▶ [What to work on] Please transcribe the data that follows exactly, from its first line through the line that contains "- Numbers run".

****************************************

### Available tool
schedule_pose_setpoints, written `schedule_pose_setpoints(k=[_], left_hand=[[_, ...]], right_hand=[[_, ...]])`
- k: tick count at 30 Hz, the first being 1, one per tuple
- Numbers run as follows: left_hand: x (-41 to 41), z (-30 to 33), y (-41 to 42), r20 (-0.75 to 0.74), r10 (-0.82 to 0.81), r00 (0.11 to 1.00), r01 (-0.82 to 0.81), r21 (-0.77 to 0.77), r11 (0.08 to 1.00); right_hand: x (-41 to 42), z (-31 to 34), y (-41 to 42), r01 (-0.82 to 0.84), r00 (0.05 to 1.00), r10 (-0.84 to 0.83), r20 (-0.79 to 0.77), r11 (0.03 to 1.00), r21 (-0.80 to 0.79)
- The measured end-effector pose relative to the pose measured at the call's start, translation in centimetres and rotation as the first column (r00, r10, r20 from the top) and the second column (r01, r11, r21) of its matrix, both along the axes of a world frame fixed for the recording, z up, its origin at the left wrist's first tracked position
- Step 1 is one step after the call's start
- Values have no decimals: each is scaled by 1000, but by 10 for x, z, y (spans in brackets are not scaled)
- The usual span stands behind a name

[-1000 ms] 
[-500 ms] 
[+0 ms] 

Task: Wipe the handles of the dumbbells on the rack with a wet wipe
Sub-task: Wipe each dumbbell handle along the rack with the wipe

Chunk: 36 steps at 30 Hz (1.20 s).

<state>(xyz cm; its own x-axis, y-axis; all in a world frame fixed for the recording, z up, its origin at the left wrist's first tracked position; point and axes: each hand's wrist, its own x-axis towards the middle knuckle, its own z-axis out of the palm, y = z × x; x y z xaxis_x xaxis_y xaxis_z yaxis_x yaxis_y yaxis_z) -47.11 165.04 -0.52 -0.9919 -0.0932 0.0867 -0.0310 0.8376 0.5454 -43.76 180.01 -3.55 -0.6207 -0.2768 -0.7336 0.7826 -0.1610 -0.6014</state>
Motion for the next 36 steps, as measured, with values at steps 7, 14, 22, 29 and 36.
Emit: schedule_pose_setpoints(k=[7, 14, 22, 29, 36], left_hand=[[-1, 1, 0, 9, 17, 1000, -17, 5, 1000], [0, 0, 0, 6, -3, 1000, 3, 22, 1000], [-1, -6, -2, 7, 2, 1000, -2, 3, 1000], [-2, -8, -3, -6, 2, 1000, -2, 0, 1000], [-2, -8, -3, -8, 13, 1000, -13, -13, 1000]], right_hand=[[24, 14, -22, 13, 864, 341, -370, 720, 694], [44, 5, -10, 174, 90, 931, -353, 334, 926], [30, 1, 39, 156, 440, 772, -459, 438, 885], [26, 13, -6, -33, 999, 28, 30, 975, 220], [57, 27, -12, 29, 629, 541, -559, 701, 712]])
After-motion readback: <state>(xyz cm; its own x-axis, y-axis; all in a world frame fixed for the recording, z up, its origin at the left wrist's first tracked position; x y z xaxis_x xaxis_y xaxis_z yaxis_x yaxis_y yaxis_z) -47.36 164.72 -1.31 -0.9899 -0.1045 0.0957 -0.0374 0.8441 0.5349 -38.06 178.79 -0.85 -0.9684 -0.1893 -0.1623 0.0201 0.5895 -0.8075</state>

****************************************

▶ [Response to the task]
### Available tool
schedule_pose_setpoints, written `schedule_pose_setpoints(k=[_], left_hand=[[_, ...]], right_hand=[[_, ...]])`
- k: tick count at 30 Hz, the first being 1, one per tuple
- Numbers run as follows: left_hand: x (-41 to 41), z (-30 to 33), y (-41 to 42), r20 (-0.75 to 0.74), r10 (-0.82 to 0.81), r00 (0.11 to 1.00), r01 (-0.82 to 0.81), r21 (-0.77 to 0.77), r11 (0.08 to 1.00); right_hand: x (-41 to 42), z (-31 to 34), y (-41 to 42), r01 (-0.82 to 0.84), r00 (0.05 to 1.00), r10 (-0.84 to 0.83), r20 (-0.79 to 0.77), r11 (0.03 to 1.00), r21 (-0.80 to 0.79)

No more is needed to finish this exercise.